Молодые люди продолжали наслаждаться обществом друг друга. Каждое утро к ним приходил Гарднер, с которым у Мити сложились самые дружеские отношения. Втроем они славно проводили время в чтении, бесконечных беседах и прогулках по Москве. По очереди вслух читали свое и чужое, говорили обо всем на свете, порой споря до хрипоты, но в конце концов сходясь в главном. Сильное впечатление произвел на них роман Ф. Толстого «Болезни воли», напечатанный в «Русском вестнике». Герой романа, одержимый страстью всем и всегда говорить только правду, терпит множество злоключений и в конце концов попадает в сумасшедший дом. Молодые люди находили в этом большое сходство с Митиной историей.

Еще в Грунце Писарев хвастался, что новую повесть Раисы он не отдаст менее чем за сто рублей. Однако «Русский вестник» совсем отказался ее печатать. Аполлон Григорьев, работавший там в это время, разругал повесть беспощадно.
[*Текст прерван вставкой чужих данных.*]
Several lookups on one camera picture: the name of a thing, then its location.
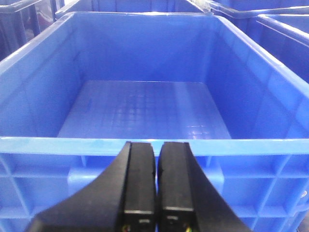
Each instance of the wire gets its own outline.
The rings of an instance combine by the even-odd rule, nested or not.
[[[122,232],[130,232],[131,231],[131,226],[130,225],[124,225],[122,227]]]
[[[185,230],[185,232],[192,232],[192,229],[190,226],[187,227],[187,229]]]

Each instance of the plastic storage bin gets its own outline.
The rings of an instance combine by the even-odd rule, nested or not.
[[[63,0],[0,0],[0,60],[50,26]]]
[[[222,17],[67,14],[0,63],[1,228],[21,231],[126,140],[182,139],[250,228],[295,232],[308,140],[271,139],[307,137],[308,111],[309,85]]]
[[[309,15],[259,15],[257,42],[309,82]]]
[[[259,33],[256,20],[259,14],[309,14],[309,0],[202,0],[202,8],[211,9],[255,40]]]
[[[192,12],[201,8],[189,0],[74,0],[56,13],[59,19],[68,12]]]

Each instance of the textured grid pattern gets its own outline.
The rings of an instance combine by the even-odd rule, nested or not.
[[[88,81],[58,137],[228,139],[204,84]]]

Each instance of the blue plastic crate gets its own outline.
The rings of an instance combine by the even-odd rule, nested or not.
[[[259,14],[309,14],[309,0],[192,0],[204,9],[211,9],[255,40],[259,27],[254,17]]]
[[[59,19],[68,12],[187,12],[202,13],[189,0],[74,0],[56,13]]]
[[[126,140],[157,155],[182,140],[250,228],[295,232],[308,112],[309,85],[222,17],[67,14],[0,62],[1,228],[21,231]]]
[[[259,15],[256,41],[309,82],[309,15]]]
[[[63,0],[0,0],[0,60],[50,26],[63,4]]]

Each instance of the crate floor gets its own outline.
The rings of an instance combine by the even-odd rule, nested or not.
[[[87,81],[58,137],[229,139],[202,83]]]

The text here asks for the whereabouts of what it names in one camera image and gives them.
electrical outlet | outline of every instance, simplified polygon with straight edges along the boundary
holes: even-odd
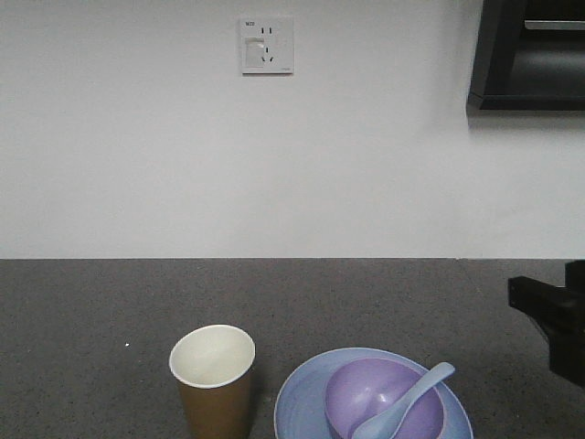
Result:
[[[243,74],[294,72],[291,17],[242,18],[239,45]]]

brown paper cup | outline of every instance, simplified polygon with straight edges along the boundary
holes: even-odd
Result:
[[[250,432],[251,337],[228,325],[201,327],[181,338],[169,367],[195,439],[245,439]]]

blue plate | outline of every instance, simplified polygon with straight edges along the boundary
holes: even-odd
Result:
[[[305,361],[282,385],[274,409],[276,439],[335,439],[325,417],[324,393],[329,378],[355,359],[393,359],[422,373],[421,365],[400,355],[371,348],[331,350]],[[472,426],[457,397],[444,383],[436,386],[445,408],[445,439],[473,439]]]

plastic spoon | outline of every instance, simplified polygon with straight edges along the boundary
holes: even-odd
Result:
[[[351,439],[393,439],[399,432],[410,408],[435,385],[450,377],[455,367],[450,363],[439,363],[425,373],[409,391],[402,395],[387,410],[369,418],[359,425]]]

speckled countertop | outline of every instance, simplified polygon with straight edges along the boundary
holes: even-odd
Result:
[[[518,275],[563,284],[564,262],[0,261],[0,437],[187,439],[168,353],[228,323],[257,346],[250,439],[273,437],[298,365],[355,346],[450,361],[478,439],[581,439],[585,391],[548,371],[546,342],[507,306]]]

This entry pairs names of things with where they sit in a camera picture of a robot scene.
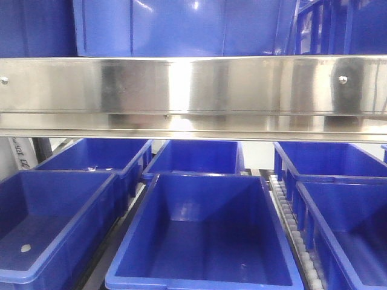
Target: screw
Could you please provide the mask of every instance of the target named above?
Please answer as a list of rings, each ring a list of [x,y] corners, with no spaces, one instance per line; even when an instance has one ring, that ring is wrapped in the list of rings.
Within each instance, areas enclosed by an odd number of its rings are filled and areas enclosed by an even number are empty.
[[[342,85],[345,85],[346,83],[348,83],[348,77],[339,76],[339,83],[341,83]]]
[[[0,77],[0,83],[6,85],[8,83],[8,77]]]

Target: blue crate
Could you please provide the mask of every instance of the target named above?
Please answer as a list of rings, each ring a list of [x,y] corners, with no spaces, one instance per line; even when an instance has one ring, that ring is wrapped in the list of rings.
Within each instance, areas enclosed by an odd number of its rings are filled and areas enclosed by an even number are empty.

Расставаться с подругой очень не хотелось, и Писарев откладывал отъезд из Москвы со дня на день. Только в последних числах сентября Раиса проводила его на станцию железной дороги.

2. ВРЕМЯ АПОЛЛОНИЯ ТИАНСКОГО

В семье Трескиных Писарев жить больше не хотел и перебрался к своему кузену Алееву. Но, неисправимый идеалист, он никак не мог решиться на окончательный разрыв со старыми товарищами. Писарев изредка бывал у Трескиных, участвовал в собраниях кружка и, по словам Скабичевского, «своими новыми взглядами нигилистического характера» пугал филологов, «вообще не отличавшихся терпимостью». Скабичевский тут же спешит оговориться: «Взгляды эти отнюдь не были проникнуты каким-либо страшным политическим радикализмом» — и объявляет: «Если бы мы читали русские журналы, а в них статьи Чернышевского, Добролюбова и прочих сотрудников «Современника» и «Русского слова», мы, конечно, убедились бы, что ничего не было в новых моральных теориях Писарева ни нового, ни тем более ужасного». Вполне очевидно, что замкнувшимся в скорлупу «чистой науки» филологам идеи «разумного эгоизма» представлялись ужасными. «Нам же казалось, — продолжает Скабичевский, — что Писарев под знаменем свободы нравственных влечений проповедует полную разнузданность всех страстей и похотей, и что, следуя своим взглядам, ему ничего не будет стоить, — если у него явится такое свободное влечение, — в один прекрасный день пришибить не только любого из нас, но и мать родную. Писарев с своей стороны не только не возражал на такие наши предположения (даже в преклонном возрасте Скабичевский не мог понять, что нормальный человек не станет опровергать подобные глупости. — Ю. К.), а с флегматическим спокойствием отвечал: «Ну, что же такое? Пришибу и мать, раз явится у меня такое желание, и если я буду видеть в этом пользу. Как будто люди, исповедующие отжившую пошлую мораль, не убивают и не делают всякие гадости, если им захочется, вопреки всем вашим прописным правилам?»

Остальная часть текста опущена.